Michael Deistler (*1949) studierte an der HFBK u.a. bei Sigmar Polke. 1980 erhielt Deistler ein DAAD-Stipendium. Er ging ein Jahr nach Ägypten. Dort setzte er seine schon in Deutschland begonnenen Zeichnungen und Fotografien fort. Kugelschreiber auf DIN-A4-Papier und S/W-Handabzüge sind sein Material. Auf seinen Reisen durch das nordafrikanische Land entdeckt Deistler Relikte des deutschen Afrikafeldzugs ab 1940, samt zahlreichen Hakenkreuzornamenten. Die Swastika-Figur verarbeitet er, fast schon manisch, zu immer neuen Mustern, kombiniert die Strukturen mit provozierenden Sätzen. Die Muster und Schriftbilder erinnern an Mosaike, Teppiche oder die Ästhetik des Teletexts. Und er schreckt auch nicht vor Parolen aus dem Sprachschatz des Dritten Reichs zurück. Das schockierende Symbol wird vom Künstler demonstrativ affirmiert. In peinigender Wiederholung und Überstrapazierung arbeitet er gegen die Tabuisierung der NS-Ideologie durch Verdrängung und Verbote an. Hier setzen die Camouflage-Bilder aus Max Schulzes Serie Der Wunsch zu verschwinden (Camopedia) an. Sie basieren auf den 43 Farbtönen aus dem System „Alpina Feine Farben“. Elfenbein-Rebellin – Zurückhaltendes Pastellgelb oder Leiser Moment – Graziles Graulila: Schulze eignet sich mit den suggestiven Farbnamen und Produktbeschreibungen den warenförmigen Lifestyle des Individuellen für seine Leinwandarbeiten an und verstärkt das Störgefühl der Banalisierung durch ausschließlich auf militärische Tarnmuster festgelegte Bildsujets. Kokette Sinnlichkeit – kräftiges Puderrosa trifft auf das von der Waffen-SS entwickelte „Eichenlaubmuster“. 

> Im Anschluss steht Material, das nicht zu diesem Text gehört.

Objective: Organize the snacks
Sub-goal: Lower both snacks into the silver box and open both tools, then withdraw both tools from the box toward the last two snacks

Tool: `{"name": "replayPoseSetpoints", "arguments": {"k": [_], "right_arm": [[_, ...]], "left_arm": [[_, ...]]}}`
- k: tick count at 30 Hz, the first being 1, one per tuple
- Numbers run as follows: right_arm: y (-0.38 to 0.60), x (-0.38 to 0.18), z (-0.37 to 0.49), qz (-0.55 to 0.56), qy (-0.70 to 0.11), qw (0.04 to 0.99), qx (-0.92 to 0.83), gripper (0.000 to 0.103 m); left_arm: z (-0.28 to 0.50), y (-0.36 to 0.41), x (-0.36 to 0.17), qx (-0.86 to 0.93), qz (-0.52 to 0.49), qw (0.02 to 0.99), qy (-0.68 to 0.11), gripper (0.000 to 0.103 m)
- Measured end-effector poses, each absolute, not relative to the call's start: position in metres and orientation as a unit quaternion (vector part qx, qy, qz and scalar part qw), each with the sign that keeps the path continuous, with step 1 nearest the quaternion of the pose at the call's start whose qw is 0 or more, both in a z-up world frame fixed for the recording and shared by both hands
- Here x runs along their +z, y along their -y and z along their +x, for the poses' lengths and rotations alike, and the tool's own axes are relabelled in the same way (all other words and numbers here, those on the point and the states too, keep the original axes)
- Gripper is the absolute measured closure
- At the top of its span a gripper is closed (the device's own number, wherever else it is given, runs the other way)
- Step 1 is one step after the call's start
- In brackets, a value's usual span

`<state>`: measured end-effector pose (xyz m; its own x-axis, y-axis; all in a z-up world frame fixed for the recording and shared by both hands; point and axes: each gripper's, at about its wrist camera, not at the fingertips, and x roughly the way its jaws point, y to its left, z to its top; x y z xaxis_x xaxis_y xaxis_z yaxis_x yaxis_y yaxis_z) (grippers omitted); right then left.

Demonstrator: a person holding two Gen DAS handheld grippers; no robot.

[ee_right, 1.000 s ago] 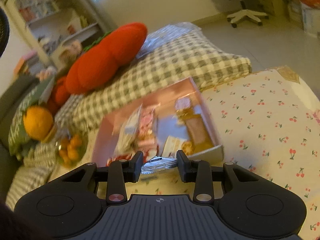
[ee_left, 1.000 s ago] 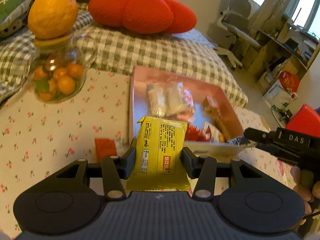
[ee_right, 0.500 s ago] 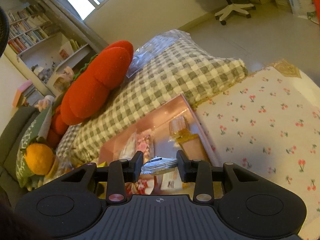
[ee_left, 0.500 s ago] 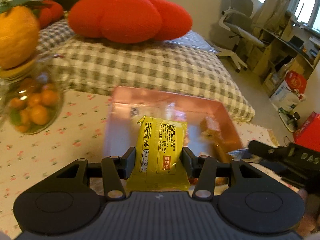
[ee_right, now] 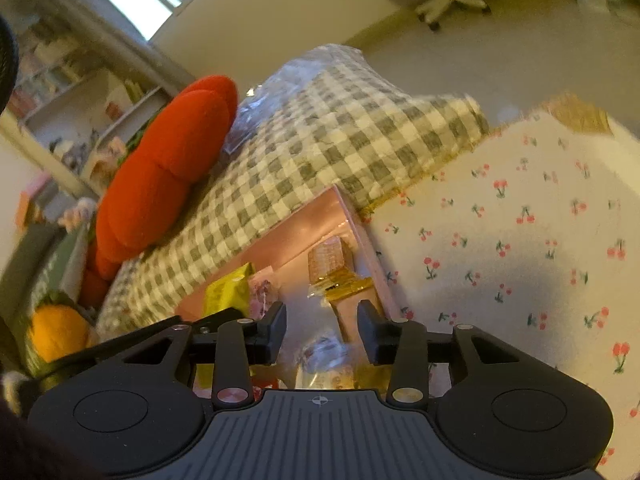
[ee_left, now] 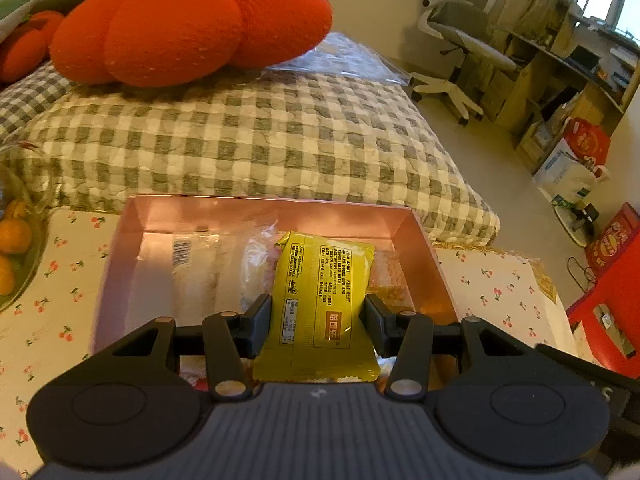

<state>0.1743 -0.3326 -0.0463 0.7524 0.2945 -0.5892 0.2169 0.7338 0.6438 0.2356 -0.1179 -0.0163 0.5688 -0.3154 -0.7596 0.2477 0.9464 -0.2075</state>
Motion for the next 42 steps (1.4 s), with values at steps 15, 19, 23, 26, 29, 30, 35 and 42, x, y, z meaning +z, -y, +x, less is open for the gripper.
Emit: {"name": "replayPoseSetpoints", "arguments": {"k": [15, 19, 23, 26, 29, 30, 35, 42], "right_arm": [[0.345, -0.046, 0.172, 0.378, -0.346, 0.859, 0.014, 0.057], [0.345, -0.045, 0.171, 0.378, -0.345, 0.859, 0.013, 0.055], [0.343, -0.042, 0.169, 0.374, -0.344, 0.861, 0.013, 0.051], [0.342, -0.039, 0.166, 0.371, -0.342, 0.863, 0.015, 0.051], [0.341, -0.035, 0.161, 0.368, -0.341, 0.865, 0.016, 0.048], [0.34, -0.034, 0.159, 0.367, -0.341, 0.866, 0.015, 0.046], [0.337, -0.028, 0.147, 0.359, -0.345, 0.867, 0.012, 0.045], [0.322, -0.01, 0.13, 0.319, -0.351, 0.88, 0.014, 0.041]], "left_arm": [[0.246, 0.143, -0.022, -0.14, -0.02, 0.894, -0.426, 0.054], [0.242, 0.139, -0.019, -0.14, -0.016, 0.894, -0.425, 0.05], [0.237, 0.133, -0.016, -0.14, -0.014, 0.893, -0.427, 0.048], [0.231, 0.128, -0.012, -0.14, -0.011, 0.893, -0.428, 0.046], [0.223, 0.122, -0.008, -0.138, -0.011, 0.893, -0.429, 0.044], [0.219, 0.119, -0.006, -0.137, -0.01, 0.894, -0.427, 0.043], [0.2, 0.109, 0.001, -0.142, 0.004, 0.897, -0.419, 0.039], [0.173, 0.097, 0.009, -0.148, 0.017, 0.898, -0.414, 0.034]]}}
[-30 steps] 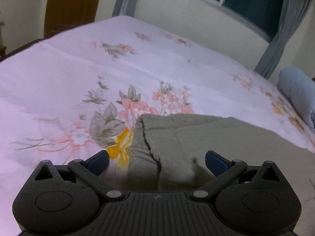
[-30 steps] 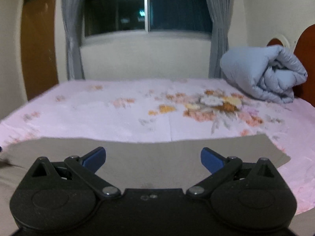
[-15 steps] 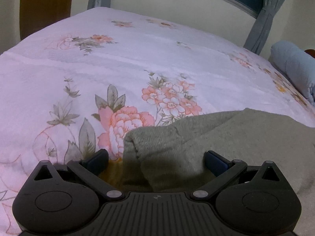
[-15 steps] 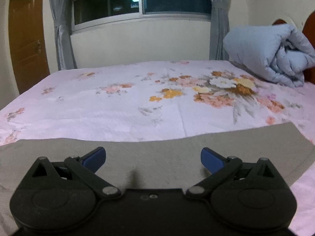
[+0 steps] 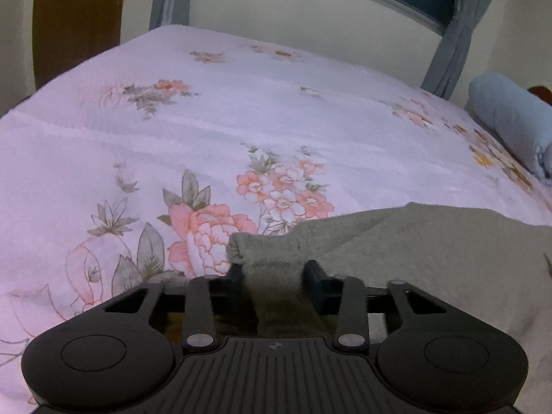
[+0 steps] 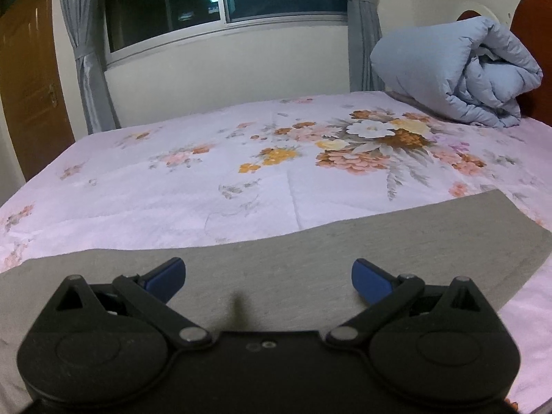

Max Schulze (*1977) studierte an der Kunstakademie Düsseldorf und schloss 2005 das Studium als Meisterschüler von Jörg Immendorff ab. Seit vielen Jahren betreibt er das „Archiv Untergrund“. Er sammelt und beschäftigt sich mit vom Mainstream übersehenen Bildproduktionen der 1960er Jahre bis zur Gegenwart. Im gleichnamigen Verlag veröffentlicht er Positionen, die ihm während seiner Recherchen auffallen.